Wednesday 3 January 2024

I see things

So, most of us have made it to 2024. Happy New Year! Last week I threatened to convert the Caribbean public affairs focus of this column into a space to which you turned for advice on love, jobs, the weather, pet care, the best curry mango, and fireworks.

We had had thick Sahara Dust last week, you see, and the neighbourhood animals were psyching themselves up for the usual assault from humans who consider loud noises capable of delivering some form of sadistic/masochistic happiness.

I spoke then of this ghostly, floating, human form I took for a late friend and colleague and literary gem who did not make the crossing beyond 311223. BC routinely imitated former Miami Herald columnist Robert Steinbeck’s annual predictions column.

The great bald one had even included some amazingly accurate predictions of his own (with some moderate adjustments including the names of people, places, and times for greater accuracy). For example, he would predict things like: Today, a man in north Trinidad will enter a pharmacy before noon with a prescription to address a lingering hangover from Sunday night’s revelry.

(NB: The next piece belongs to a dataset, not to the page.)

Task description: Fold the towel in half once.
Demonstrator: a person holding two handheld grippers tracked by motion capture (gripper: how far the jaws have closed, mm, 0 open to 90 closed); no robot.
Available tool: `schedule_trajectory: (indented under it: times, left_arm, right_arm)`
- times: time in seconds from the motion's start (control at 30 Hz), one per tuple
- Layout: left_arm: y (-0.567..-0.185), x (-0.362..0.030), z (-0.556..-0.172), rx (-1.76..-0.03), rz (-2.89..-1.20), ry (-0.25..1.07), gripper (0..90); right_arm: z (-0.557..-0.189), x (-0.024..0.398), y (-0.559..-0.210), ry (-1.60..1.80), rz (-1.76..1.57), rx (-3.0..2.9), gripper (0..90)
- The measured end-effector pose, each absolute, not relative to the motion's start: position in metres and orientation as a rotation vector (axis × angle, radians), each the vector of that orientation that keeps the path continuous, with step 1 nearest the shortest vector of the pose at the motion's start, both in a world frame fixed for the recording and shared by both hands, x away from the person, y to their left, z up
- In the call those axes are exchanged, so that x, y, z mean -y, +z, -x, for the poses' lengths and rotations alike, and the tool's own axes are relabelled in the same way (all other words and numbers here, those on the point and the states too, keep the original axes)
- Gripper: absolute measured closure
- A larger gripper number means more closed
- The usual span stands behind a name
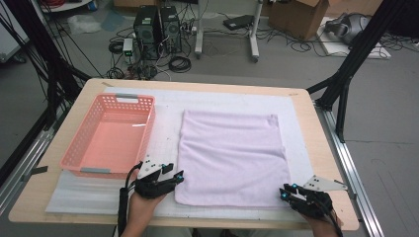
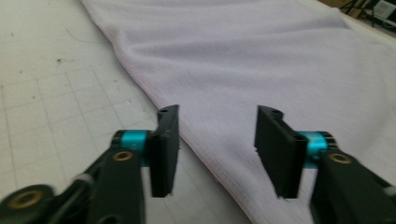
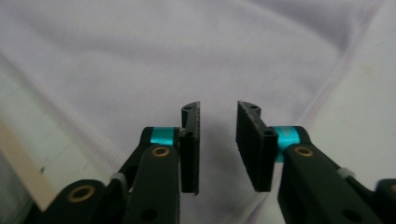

Then, when recording such a remarkably accurate prediction, he would insert the name of a friend he had taken to the pharmacy. Sometimes, he would also count on people forgetting what he had predicted and post-facto report on the success of what he recalled was a wild guess.

All fun and games until you notice that the last Play Whe mark of 2023 was “spider” (33). I would have lost at least $5 on that draw, since I only play “12” whenever I remember that I can get rich off these games of chance.

By the way, my number did not play on Boxing Day (even though it signifies “king” and there is no Play Whe on a Sunday or “holy” day because gambling is a sin unless the government says otherwise). Late prime minister Patrick Manning once announced to collective horror that he planned on outlawing all forms of gambling. Three years later, his party spectacularly lost a prematurely declared election. Just saying …

But, back to “spider.”

If you did physics at school you must know that either real or imagined spiders (including those that find your sleeping face in the night) can mean both good and bad things. Trinis typically believe that if you see a spider in your house (a brown one … not a pink or blue one) it means that you will win the Lotto and have enough money to light up the entire country in fireworks next festive event.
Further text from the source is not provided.